ALPHAEUS ăl fē’ us (̓Αλφαι̂ος). 1. The father of Levi (Mark 2:14), who is identified with the apostle Matthew (Matt 9:9; 10:3). Nothing more is known about him.

2. The father of another of the apostles, generally called James the Less to distinguish him from the better known James who was the brother of John (Matt 10:3; Mark 3:18; Luke 6:15; Acts 1:13). He is clearly differentiated from James the son of Zebedee (Matt 10:3; Mark 3:18).

Some scholars identify the father of Levi with the father of James the Less, and hold that Levi and James were brothers. Chrysostom thought that they were not only brothers, but also tax collectors before they became disciples of Jesus. Some MSS (D Θ Φ f13) have “James” instead of “Levi” in Mark 2:14, but this likely is a scribal attempt to harmonize this passage with those in which James the son of Alphaeus is mentioned (Matt 10:3; Mark 3:18; Luke 6:15; Acts 1:13). The preponderance of MS evidence is for the “Levi” reading.

While it is possible that Alphaeus and Clopas are the same person, it is impossible to determine it absolutely.


J. B. Lightfoot, The Epistle to the Galatians (1892), 252-391; J. B. Mayor, The Epistle of St. James (1892), xvi f.; S. J. Andrews, The Life of Our Lord Upon Earth (1906), 114, 115; F. Prat, Jesus Christ, His Life, His Teaching, and His Work, Vol. I (1950), 134-139; 507-510.

International Standard Bible Encyclopedia (1915)
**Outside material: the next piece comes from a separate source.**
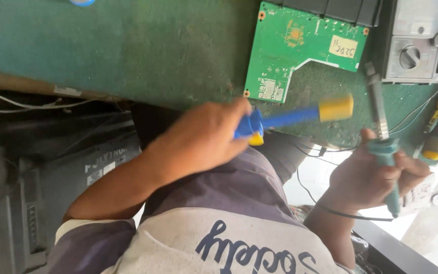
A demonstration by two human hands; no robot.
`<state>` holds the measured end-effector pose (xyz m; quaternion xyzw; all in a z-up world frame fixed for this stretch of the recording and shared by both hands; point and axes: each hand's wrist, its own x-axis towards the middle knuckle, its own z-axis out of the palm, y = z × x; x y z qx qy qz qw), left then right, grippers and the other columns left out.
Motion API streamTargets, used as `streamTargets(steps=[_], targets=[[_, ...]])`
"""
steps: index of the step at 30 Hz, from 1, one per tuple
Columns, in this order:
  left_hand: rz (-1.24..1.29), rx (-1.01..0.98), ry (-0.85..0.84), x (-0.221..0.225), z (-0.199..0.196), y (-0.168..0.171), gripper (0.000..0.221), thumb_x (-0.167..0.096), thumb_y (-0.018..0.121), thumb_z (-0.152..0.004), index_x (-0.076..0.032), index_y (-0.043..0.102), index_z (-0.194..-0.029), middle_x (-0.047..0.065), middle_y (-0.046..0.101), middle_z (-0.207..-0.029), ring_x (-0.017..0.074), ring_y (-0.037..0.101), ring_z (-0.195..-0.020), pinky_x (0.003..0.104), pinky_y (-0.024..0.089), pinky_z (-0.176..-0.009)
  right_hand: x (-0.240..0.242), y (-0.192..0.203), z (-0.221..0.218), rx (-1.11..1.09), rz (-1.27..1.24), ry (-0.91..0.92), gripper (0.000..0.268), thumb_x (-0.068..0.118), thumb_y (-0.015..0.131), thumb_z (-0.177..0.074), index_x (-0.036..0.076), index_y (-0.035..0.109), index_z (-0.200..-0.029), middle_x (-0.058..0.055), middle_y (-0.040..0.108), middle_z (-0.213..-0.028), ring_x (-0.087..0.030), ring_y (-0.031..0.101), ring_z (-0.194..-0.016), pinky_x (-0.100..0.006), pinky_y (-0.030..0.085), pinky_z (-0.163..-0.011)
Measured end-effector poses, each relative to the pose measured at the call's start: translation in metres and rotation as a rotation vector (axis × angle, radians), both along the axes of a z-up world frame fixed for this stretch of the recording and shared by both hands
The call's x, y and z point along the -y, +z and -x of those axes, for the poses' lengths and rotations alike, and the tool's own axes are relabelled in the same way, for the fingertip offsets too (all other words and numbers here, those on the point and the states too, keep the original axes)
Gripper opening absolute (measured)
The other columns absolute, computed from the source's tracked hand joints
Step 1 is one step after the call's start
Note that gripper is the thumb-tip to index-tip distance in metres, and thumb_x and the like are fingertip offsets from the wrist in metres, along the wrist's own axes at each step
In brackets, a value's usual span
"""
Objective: Desoldering electronic components from a printed circuit board using a soldering iron and a desoldering pump.
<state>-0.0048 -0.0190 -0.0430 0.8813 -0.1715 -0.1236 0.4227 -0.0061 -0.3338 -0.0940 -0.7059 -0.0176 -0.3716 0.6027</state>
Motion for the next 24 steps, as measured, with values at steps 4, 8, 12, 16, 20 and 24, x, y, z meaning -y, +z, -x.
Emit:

(Alphaios; Westcott and Hort, The New Testament in Greek, Halphaios):

(1) The father of the second James in the list of the apostles (Mt 10:3; Mr 3:18; Lu 6:15; Ac 1:13).

(2) The father of Levi, the publican (Mr 2:14). Levi is designated as Matthew in the Gospel of Mt 9:9. There is no other reference to this Alpheus.

Some writers, notably Weiss, identify the father of Levi with the father of the second James. He says that James and Levi were undoubtedly brothers; but that seems improbable. If they were brothers they would quite likely be associated as are James and John, Andrew and Peter. Chrysostom says James and Levi had both been tax- gatherers before they became followers of Jesus. This tradition would not lend much weight as proof that they were brothers, for it might arise through identifying the two names, and the western manuscripts do identify them and read James instead of Levi in Mr 2:14. This, however, is undoubtedly a corruption of the text. If it had been the original it would be difficult to explain the substitution of an unknown Levi for James who is well known. Many writers identify Alpheus, the father of the second James, with Clopas of Joh 19:25. This had early become a tradition, and Chrysostom believed they were the same person. This identity rests on four suppositions, all of which are doubtful:

(a) That the Mary of Clopas was the same as the Mary who was the mother of the second James. There is a difference of opinion as to whether "Mary of Clopas" should be understood to be the wife of Clopas or the daughter of Clopas, but the former is more probable. We know from Mt 27:56 and Mr 15:40 that there was a James who was the son of Mary, and that this Mary belonged to that little group of women that was near Jesus it the time of the crucifixion. It is quite likely that this Mary is the one referred to in Joh 19:25. That would make James, the son of Mary of Mt 27:56, the son of Mary of Clopas. But Mary was such a common name In the New Testament that this supposition cannot be proven.

(b) That the James, who was the son of Mary, was the same person as the James, the son of Alpheus. Granting the supposition under (a), this would not prove the identity of Clopas and Alpheus unless this supposition can also be proven, but it seems impossible to either prove it or disprove it.

(c) That Alpheus and Clopas are different variations of a common original, and that the variation has arisen from different pronunciations of the first letter ("ch") of the Aramaic original. There are good scholars who both support and deny this theory.

(d) That Clopas had two names as was common at that time; but there is nothing to either substantiate or disprove this theory. See Clopas.

It seems impossible to determine absolutely whether or not Alpheus, the father of the second James, and Clopas of Joh 19:25 are the same person, but it is quite probable that they are.